◆ DIRECTIONS FOR THIS TASK
The line holding "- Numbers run" is the last one to output; start at the first line of the data, keep every line in between exactly, and leave out pictures.

◆ EXERCISE MATERIAL
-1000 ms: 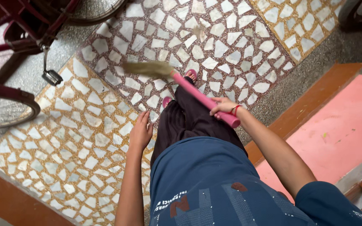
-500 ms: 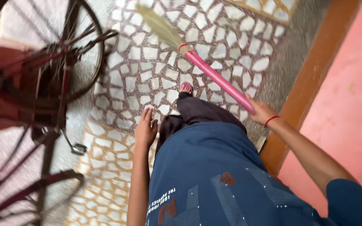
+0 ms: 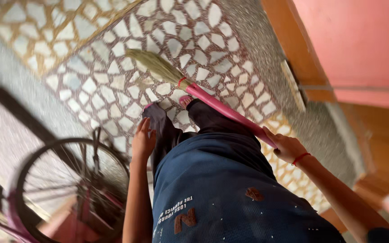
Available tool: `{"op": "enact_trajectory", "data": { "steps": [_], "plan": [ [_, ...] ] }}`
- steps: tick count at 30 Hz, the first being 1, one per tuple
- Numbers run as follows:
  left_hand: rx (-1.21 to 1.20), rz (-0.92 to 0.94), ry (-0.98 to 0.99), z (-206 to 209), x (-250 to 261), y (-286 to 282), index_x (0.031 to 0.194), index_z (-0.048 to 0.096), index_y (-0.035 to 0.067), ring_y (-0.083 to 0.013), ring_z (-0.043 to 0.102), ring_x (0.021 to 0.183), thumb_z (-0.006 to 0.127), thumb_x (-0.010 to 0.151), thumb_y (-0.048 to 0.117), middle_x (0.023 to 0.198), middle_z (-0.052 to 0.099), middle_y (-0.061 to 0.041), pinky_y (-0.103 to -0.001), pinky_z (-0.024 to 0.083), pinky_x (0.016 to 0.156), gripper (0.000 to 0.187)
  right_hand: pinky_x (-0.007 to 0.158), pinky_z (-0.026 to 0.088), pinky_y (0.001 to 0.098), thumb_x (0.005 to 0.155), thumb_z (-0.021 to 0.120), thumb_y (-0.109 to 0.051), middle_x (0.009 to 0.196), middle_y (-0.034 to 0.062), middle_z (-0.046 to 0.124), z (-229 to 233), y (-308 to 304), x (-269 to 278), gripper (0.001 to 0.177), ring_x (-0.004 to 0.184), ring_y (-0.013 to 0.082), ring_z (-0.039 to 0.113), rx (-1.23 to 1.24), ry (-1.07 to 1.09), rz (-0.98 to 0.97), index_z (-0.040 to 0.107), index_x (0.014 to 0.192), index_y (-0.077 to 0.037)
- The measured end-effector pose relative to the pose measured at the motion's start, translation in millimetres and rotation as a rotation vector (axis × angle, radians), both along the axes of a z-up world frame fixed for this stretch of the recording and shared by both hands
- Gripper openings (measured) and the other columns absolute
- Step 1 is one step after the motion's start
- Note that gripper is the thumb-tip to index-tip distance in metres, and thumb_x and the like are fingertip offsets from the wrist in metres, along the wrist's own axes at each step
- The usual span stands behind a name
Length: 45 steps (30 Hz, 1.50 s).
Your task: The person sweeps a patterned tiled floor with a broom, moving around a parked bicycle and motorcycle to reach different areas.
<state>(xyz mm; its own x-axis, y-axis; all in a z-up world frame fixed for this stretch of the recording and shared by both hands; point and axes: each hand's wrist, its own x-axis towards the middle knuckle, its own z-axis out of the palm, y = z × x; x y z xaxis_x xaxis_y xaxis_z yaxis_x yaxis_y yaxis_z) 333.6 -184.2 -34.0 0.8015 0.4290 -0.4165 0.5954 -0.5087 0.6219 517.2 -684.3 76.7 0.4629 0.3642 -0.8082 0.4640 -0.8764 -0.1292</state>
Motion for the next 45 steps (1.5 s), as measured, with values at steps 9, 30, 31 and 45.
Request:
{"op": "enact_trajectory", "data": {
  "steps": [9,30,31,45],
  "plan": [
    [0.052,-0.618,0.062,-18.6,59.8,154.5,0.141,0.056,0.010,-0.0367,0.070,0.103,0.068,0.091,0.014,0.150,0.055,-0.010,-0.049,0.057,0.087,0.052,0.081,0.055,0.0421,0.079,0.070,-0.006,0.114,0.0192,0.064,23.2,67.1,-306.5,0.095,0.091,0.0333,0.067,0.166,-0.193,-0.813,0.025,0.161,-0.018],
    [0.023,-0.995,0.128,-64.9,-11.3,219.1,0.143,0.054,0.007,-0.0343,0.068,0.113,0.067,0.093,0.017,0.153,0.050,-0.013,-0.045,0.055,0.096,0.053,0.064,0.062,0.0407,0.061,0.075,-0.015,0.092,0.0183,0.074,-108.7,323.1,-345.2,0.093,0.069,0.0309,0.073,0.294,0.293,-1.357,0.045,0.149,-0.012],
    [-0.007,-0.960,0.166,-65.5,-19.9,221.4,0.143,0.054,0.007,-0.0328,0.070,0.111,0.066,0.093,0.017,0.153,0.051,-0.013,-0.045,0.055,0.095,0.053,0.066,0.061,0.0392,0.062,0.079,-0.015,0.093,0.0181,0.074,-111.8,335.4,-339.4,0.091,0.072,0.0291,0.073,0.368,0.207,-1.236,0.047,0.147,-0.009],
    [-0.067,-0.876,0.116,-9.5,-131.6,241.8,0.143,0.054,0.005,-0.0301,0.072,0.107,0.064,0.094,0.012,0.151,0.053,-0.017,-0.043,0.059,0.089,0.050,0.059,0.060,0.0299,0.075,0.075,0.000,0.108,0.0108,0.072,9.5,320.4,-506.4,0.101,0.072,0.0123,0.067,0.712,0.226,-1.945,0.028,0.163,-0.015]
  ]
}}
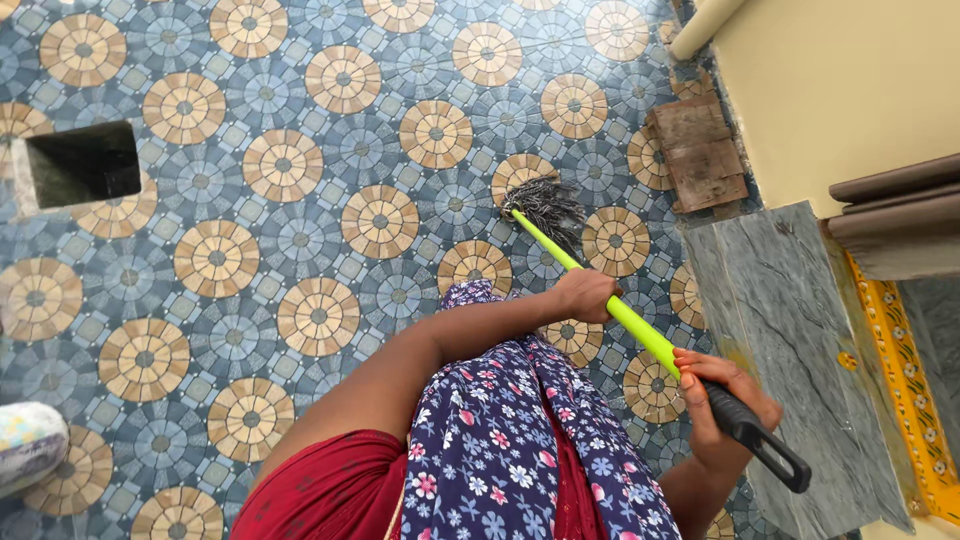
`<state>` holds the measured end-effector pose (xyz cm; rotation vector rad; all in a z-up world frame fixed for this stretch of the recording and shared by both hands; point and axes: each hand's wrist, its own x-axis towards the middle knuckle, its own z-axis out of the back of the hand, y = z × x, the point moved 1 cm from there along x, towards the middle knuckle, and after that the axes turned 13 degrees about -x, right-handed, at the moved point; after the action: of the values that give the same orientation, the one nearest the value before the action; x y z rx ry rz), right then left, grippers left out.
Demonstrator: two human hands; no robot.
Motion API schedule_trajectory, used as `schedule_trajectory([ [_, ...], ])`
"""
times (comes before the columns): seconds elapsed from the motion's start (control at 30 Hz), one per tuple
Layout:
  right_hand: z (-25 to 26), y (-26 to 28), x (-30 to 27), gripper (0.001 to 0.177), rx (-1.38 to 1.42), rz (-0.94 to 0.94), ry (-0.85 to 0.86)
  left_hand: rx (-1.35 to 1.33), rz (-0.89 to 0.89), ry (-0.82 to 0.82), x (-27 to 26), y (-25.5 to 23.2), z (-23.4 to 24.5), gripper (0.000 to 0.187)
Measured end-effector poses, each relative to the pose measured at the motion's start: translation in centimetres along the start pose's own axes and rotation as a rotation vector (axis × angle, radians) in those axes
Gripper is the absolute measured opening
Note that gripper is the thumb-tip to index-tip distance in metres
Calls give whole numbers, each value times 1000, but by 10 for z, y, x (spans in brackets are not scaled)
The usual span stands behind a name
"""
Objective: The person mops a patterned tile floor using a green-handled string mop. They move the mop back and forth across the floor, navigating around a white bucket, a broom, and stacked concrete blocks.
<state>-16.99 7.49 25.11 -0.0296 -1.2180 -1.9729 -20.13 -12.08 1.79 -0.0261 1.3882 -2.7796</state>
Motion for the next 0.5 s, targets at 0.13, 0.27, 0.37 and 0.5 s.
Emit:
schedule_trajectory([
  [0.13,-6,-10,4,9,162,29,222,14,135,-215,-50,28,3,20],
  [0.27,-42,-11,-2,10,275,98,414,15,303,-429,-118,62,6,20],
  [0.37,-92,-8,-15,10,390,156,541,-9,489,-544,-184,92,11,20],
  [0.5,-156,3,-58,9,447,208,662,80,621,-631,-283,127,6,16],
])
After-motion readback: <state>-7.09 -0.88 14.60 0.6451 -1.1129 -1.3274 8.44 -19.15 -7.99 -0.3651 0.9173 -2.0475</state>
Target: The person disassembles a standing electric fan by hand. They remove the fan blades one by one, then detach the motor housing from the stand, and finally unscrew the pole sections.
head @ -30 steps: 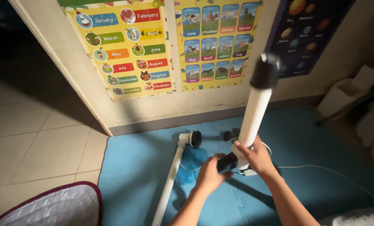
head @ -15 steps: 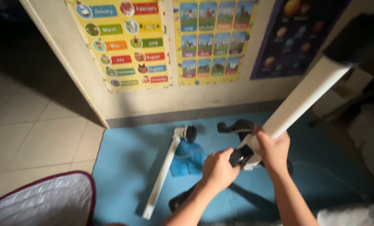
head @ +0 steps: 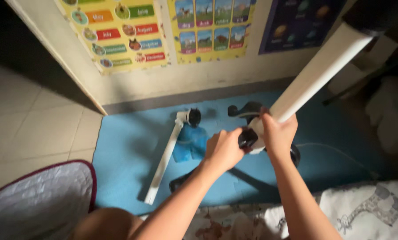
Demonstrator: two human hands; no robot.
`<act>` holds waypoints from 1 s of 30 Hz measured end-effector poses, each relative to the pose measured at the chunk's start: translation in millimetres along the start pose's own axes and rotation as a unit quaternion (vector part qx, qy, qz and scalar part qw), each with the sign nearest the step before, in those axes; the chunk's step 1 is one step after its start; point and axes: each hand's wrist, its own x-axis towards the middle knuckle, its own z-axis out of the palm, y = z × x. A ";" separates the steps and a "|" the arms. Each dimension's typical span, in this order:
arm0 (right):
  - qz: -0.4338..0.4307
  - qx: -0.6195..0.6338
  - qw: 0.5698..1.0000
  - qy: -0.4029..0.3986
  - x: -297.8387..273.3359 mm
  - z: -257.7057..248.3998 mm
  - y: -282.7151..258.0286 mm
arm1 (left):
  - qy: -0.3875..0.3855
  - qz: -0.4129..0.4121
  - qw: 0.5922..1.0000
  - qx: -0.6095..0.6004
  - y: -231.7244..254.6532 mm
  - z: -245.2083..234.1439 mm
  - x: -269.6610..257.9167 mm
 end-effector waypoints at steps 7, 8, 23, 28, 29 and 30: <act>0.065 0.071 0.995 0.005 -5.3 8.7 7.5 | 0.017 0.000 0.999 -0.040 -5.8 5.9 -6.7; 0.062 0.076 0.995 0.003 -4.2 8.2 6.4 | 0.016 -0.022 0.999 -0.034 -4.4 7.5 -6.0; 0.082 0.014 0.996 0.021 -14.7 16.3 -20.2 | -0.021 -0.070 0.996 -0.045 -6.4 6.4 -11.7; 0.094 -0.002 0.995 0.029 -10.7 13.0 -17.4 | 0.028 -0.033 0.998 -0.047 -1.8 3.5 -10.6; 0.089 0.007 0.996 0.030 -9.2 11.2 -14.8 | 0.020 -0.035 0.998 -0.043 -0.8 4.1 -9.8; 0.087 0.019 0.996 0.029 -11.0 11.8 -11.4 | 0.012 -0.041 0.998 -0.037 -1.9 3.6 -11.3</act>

◆ COMPLETED EXERCISE
-1000 ms: 
-500 ms: 
+0 ms: 
Available tool: `{"op": "enact_trajectory", "data": { "steps": [_], "plan": [ [_, ...] ] }}`
- steps: tick count at 30 Hz, the first being 1, one per tuple
- Numbers run as follows:

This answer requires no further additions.